Saturday, August 20, 2005

Popular Science on Vehicle Safety Communication Technologies

Popular Science features an article on "The Future of the Car: Behold the All-Seeing, Self-Parking, Safety-Enforcing, Networked Automobile" where one of the emerging technologies discussed is Vehicle Safety Communication technology:
The next giant leap in sensing will be radio networking that enables cars to exchange information. “Communication [between cars] will be like an additional sensor,” says Ralf Herrtwich, director of vehicle IT research at DaimlerChrysler. Car-to-car communication will ensure that your automobile is impeccably informed about road conditions ahead. And this extra “sensor” will have almost unlimited range, because information can be instantaneously relayed from one vehicle to the next, to the next, and so on.
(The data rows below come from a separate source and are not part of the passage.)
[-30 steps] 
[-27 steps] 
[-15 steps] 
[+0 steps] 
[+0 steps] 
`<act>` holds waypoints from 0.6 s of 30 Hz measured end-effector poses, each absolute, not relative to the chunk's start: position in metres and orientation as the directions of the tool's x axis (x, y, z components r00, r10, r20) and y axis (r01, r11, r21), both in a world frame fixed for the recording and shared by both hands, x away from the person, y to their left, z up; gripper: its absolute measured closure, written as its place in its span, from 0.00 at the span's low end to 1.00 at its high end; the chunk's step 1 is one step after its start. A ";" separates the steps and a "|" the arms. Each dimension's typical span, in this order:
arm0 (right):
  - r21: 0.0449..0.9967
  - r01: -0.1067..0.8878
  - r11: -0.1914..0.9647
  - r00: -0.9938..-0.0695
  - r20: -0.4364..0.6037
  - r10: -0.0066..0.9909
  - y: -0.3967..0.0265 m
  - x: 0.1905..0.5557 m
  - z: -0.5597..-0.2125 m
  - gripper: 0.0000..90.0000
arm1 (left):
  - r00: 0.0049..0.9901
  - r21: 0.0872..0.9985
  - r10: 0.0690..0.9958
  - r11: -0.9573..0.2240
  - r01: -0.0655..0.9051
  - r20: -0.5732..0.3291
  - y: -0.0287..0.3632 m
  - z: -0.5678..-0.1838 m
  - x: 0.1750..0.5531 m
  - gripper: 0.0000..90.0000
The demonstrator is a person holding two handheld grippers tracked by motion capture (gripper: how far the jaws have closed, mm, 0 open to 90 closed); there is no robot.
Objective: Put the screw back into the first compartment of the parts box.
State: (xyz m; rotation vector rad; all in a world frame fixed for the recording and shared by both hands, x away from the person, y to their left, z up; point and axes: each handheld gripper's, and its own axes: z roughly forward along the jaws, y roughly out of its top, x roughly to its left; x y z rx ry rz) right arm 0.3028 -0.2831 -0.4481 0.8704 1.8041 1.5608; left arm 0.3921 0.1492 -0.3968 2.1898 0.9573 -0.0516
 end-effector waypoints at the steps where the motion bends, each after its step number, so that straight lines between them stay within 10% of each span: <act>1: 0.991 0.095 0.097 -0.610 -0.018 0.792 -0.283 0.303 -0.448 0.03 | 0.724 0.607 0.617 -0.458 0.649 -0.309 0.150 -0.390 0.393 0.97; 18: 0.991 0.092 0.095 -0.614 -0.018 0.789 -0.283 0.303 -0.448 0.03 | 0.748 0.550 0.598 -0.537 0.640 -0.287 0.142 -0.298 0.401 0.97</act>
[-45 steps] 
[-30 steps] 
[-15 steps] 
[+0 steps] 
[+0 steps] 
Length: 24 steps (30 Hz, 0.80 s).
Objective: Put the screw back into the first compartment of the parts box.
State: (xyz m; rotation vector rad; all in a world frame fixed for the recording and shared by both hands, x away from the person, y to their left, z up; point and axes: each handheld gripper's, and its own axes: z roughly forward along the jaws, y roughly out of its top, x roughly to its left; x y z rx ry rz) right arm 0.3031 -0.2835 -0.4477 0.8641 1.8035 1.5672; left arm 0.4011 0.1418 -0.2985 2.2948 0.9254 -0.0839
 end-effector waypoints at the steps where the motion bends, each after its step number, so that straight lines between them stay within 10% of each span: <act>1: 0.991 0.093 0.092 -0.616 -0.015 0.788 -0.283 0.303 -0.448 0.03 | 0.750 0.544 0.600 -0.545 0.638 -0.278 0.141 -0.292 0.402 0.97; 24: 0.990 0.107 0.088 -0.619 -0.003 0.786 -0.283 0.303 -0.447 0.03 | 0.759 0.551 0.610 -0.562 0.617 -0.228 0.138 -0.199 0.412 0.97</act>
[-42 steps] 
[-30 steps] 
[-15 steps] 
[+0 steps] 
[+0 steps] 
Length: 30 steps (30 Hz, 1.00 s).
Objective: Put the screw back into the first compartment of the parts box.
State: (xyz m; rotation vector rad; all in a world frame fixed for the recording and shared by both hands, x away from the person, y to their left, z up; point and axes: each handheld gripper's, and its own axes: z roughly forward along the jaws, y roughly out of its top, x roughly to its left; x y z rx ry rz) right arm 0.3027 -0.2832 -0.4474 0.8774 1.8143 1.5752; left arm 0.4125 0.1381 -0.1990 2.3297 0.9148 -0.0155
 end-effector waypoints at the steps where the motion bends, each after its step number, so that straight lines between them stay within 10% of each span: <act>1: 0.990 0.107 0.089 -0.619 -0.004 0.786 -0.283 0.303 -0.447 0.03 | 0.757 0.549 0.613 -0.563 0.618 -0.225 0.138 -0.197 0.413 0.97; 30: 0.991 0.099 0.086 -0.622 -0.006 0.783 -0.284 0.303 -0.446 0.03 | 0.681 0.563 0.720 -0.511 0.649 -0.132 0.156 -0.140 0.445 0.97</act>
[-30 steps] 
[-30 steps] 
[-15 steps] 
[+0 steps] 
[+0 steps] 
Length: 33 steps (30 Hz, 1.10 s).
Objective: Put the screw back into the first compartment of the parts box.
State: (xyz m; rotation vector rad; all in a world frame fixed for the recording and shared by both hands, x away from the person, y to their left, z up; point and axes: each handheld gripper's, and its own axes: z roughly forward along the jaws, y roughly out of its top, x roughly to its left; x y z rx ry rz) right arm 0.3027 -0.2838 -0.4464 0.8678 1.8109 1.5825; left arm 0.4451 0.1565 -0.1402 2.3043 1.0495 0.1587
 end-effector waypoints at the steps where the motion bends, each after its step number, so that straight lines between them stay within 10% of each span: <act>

Along with the many safety benefits of such vehicle-to-vehicle ad-hoc communication networks, certain privacy conerns emerge, which the article does mention, if only briefly:
...your vehicle can upload its position to road authorities, so they can use variable road tolls as a traffic management tool—raising the price on busy stretches during rush hours. How do you like the notion that someone somewhere always has the position (and speed) of your car logged?
This is a significant concern: the design of these vehicle safety technologies might change the existing norms of personal information flow in the context of highway travel. My two recent papers discuss this concern, and point to the need for value-sensitive design of these technologies to protect one's privacy in public.